§ PROBLEM DESCRIPTION: Please count how many lines in the entries below contain "pins" and reply with the figure alone.

(Beginning of ENTRIES SHOWN)

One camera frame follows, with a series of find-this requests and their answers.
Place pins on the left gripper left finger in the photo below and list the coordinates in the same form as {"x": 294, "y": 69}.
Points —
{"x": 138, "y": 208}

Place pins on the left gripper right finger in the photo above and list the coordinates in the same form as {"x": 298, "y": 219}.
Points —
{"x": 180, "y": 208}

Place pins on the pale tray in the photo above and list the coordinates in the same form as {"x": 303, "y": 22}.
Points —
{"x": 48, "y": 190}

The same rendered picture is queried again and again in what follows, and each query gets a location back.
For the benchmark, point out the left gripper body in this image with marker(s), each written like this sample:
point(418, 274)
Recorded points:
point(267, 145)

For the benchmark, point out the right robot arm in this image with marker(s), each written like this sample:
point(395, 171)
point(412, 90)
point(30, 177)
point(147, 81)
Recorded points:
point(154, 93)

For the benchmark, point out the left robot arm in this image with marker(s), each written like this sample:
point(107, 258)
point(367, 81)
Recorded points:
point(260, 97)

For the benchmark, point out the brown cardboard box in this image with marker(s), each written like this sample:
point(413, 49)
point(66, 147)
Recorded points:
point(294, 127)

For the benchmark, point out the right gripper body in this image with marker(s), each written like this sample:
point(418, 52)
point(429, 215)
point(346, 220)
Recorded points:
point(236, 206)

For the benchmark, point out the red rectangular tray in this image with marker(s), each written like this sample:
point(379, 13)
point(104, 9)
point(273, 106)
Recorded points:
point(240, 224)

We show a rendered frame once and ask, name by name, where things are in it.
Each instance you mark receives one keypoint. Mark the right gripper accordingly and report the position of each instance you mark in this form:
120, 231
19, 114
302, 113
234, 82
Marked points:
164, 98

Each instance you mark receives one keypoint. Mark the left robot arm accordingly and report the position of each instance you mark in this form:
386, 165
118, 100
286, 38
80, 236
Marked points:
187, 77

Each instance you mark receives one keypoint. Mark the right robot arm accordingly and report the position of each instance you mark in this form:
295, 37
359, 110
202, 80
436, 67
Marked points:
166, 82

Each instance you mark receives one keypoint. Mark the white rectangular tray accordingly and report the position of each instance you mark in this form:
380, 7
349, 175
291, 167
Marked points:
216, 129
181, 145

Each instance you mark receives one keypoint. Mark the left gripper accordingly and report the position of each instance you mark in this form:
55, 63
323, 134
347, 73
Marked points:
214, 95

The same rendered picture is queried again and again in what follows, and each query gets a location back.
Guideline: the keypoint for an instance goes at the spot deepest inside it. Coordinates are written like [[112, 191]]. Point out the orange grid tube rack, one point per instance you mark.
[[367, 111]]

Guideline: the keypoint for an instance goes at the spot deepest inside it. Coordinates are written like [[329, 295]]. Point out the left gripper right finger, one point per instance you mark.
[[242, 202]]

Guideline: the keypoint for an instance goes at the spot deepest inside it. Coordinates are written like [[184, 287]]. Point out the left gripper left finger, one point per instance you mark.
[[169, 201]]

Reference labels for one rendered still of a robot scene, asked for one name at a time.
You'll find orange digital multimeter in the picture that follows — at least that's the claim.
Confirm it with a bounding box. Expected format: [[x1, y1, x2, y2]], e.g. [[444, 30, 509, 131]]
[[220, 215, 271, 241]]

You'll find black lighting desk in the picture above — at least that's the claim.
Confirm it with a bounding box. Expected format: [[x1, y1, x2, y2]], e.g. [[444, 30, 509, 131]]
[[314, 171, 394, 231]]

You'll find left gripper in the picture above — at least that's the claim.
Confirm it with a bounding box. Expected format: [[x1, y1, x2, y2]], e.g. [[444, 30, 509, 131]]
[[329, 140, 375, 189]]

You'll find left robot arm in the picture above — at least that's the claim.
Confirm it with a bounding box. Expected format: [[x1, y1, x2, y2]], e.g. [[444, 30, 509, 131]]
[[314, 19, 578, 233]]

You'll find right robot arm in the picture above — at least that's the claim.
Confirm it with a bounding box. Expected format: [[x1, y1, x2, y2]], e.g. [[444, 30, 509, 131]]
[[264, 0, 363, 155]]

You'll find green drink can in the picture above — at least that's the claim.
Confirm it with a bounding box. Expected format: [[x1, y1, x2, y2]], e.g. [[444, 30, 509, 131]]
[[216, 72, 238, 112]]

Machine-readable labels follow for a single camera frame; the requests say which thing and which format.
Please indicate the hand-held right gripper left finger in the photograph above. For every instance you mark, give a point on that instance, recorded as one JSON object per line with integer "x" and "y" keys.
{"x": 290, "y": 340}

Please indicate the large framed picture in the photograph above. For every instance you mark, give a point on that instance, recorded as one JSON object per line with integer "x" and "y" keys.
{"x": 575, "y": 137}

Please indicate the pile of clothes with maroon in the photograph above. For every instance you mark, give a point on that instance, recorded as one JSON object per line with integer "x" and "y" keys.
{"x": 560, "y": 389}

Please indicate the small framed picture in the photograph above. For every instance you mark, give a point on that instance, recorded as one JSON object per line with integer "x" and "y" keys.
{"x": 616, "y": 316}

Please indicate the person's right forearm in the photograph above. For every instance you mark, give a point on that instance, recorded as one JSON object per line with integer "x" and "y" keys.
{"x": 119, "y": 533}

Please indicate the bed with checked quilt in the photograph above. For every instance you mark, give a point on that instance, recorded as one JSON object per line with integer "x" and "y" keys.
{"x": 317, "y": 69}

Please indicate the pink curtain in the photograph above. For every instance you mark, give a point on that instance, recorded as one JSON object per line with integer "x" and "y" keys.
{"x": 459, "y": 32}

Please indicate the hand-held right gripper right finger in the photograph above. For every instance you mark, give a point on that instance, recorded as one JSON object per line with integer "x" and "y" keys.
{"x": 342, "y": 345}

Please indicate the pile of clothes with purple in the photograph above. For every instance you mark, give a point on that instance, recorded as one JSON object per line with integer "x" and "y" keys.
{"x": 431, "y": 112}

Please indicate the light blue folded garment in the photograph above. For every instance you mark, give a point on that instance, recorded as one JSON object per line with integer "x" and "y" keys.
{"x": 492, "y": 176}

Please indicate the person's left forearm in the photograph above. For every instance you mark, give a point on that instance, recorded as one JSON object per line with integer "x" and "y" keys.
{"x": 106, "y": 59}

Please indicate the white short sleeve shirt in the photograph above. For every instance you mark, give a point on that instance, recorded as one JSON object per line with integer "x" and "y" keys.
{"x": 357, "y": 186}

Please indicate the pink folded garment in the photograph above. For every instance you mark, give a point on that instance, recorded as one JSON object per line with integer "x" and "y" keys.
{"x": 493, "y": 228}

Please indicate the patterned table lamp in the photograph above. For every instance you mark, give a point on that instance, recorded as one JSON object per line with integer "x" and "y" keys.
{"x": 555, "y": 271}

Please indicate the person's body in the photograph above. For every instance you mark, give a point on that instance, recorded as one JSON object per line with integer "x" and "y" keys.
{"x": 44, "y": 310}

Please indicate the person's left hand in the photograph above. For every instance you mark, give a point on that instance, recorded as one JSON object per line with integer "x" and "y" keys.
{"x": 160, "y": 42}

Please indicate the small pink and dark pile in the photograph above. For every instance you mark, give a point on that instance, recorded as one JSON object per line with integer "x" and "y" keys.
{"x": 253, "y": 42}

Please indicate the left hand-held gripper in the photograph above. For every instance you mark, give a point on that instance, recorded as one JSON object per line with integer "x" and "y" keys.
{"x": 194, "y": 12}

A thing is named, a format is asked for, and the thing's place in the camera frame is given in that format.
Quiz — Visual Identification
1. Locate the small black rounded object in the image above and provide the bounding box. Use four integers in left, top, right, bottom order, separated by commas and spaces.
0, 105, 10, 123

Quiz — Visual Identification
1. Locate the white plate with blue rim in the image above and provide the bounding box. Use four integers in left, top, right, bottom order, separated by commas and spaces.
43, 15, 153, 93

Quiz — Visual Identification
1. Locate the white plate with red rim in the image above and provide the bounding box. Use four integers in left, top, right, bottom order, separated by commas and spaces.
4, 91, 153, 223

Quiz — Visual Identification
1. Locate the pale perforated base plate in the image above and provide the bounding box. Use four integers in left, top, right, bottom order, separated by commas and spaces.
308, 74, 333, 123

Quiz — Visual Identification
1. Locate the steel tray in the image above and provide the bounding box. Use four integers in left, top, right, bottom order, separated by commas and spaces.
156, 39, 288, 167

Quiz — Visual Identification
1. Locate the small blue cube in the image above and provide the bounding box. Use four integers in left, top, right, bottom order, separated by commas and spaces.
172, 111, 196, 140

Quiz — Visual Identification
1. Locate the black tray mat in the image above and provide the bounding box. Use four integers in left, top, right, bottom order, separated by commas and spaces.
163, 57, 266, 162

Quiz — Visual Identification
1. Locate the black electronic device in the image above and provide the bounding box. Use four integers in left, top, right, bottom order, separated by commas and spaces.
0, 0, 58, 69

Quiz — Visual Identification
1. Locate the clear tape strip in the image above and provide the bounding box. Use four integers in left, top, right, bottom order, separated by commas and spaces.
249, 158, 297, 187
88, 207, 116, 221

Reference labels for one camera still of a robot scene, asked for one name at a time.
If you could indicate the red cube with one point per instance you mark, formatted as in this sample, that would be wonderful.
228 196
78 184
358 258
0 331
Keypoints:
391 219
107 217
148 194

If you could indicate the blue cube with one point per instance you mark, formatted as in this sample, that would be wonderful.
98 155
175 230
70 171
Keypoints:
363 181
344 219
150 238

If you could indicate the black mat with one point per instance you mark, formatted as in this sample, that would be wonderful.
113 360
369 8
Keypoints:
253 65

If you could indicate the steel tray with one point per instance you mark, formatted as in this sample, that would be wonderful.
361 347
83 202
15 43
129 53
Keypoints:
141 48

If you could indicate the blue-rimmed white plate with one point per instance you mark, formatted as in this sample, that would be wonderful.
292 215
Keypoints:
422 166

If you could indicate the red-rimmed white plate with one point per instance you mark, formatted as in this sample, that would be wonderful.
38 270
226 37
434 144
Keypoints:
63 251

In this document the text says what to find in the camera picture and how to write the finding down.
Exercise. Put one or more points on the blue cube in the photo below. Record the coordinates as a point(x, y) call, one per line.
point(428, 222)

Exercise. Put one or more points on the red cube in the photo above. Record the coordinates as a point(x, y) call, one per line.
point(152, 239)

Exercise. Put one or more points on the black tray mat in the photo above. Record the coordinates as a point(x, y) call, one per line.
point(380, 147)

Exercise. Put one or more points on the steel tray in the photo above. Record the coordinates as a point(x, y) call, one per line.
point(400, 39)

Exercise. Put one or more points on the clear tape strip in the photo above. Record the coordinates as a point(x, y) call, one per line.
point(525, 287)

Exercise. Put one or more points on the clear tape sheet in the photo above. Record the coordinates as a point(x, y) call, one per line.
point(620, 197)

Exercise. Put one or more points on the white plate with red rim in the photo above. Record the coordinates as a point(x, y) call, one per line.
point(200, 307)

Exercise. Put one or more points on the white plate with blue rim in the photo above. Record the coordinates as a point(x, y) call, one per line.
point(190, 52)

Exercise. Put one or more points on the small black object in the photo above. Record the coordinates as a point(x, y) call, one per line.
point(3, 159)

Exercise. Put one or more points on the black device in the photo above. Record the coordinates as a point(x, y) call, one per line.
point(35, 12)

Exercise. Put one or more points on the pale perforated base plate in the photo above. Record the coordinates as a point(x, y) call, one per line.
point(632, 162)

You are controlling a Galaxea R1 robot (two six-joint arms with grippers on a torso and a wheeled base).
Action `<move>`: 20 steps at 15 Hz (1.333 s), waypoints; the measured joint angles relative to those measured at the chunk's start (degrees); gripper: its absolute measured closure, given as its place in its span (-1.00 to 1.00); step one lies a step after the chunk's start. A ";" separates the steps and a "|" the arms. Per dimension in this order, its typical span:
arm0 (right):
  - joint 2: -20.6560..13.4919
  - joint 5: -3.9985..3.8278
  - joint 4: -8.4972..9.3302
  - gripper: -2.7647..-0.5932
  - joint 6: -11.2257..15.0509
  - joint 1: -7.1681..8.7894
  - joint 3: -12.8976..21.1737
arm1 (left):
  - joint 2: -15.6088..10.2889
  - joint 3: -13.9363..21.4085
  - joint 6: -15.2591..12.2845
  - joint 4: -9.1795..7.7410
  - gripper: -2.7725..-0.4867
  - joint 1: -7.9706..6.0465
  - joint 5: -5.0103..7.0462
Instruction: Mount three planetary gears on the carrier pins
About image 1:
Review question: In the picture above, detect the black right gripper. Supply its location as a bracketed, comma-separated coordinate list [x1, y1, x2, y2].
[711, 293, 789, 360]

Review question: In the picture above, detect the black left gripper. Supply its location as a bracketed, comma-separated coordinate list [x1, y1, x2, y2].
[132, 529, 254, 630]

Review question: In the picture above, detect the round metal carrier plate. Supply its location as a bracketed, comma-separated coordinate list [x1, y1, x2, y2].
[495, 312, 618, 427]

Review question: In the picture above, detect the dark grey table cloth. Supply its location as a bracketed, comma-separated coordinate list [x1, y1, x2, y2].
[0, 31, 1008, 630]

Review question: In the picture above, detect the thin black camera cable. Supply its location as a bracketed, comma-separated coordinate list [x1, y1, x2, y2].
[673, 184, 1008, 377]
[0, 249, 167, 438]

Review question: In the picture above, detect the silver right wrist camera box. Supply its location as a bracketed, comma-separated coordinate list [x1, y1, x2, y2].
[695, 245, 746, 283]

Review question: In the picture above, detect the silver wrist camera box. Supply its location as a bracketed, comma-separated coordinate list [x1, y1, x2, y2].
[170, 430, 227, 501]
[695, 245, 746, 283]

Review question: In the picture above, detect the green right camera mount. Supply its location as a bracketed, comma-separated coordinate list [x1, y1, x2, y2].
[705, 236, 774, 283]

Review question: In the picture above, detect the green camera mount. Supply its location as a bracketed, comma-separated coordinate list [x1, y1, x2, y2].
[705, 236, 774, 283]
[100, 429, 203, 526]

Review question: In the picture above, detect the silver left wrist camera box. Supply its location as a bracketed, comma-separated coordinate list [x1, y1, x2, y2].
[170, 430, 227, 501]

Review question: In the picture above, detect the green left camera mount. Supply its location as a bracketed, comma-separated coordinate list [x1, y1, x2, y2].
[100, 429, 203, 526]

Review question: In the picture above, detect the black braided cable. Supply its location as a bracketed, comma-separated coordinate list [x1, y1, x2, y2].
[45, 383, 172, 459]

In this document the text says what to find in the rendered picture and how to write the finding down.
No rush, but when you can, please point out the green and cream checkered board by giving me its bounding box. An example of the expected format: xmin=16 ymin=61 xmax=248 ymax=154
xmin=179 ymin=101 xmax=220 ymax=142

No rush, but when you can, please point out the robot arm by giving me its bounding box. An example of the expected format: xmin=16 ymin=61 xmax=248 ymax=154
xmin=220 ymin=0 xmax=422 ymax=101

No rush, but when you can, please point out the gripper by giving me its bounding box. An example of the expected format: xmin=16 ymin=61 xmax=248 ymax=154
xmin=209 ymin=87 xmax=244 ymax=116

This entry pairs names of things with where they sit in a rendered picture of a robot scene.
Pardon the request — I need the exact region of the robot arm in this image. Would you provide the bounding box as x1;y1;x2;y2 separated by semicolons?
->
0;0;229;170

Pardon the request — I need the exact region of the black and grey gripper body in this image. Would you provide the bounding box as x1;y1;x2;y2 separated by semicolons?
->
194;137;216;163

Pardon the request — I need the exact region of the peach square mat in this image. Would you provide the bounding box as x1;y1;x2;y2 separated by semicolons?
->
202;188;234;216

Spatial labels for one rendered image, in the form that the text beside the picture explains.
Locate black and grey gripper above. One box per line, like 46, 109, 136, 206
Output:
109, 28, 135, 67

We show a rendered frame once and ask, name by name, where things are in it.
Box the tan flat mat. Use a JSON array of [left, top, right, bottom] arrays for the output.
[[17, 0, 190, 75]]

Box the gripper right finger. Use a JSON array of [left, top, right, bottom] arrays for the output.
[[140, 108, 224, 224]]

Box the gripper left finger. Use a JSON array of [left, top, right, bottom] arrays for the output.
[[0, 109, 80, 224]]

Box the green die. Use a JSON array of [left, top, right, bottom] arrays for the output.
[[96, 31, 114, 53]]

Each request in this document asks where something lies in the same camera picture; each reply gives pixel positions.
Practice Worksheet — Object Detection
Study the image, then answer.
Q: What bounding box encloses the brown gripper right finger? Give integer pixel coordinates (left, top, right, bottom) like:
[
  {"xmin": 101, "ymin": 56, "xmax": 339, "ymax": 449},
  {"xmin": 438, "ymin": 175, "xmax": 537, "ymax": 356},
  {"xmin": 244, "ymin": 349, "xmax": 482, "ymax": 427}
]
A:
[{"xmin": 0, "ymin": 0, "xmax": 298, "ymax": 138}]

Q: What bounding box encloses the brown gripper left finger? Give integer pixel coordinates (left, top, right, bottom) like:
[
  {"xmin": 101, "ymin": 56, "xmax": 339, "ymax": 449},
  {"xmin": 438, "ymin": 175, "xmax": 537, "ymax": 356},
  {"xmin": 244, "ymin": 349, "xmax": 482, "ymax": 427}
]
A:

(End of ENTRIES SHOWN)

§ RESULT FOR THIS TASK: 4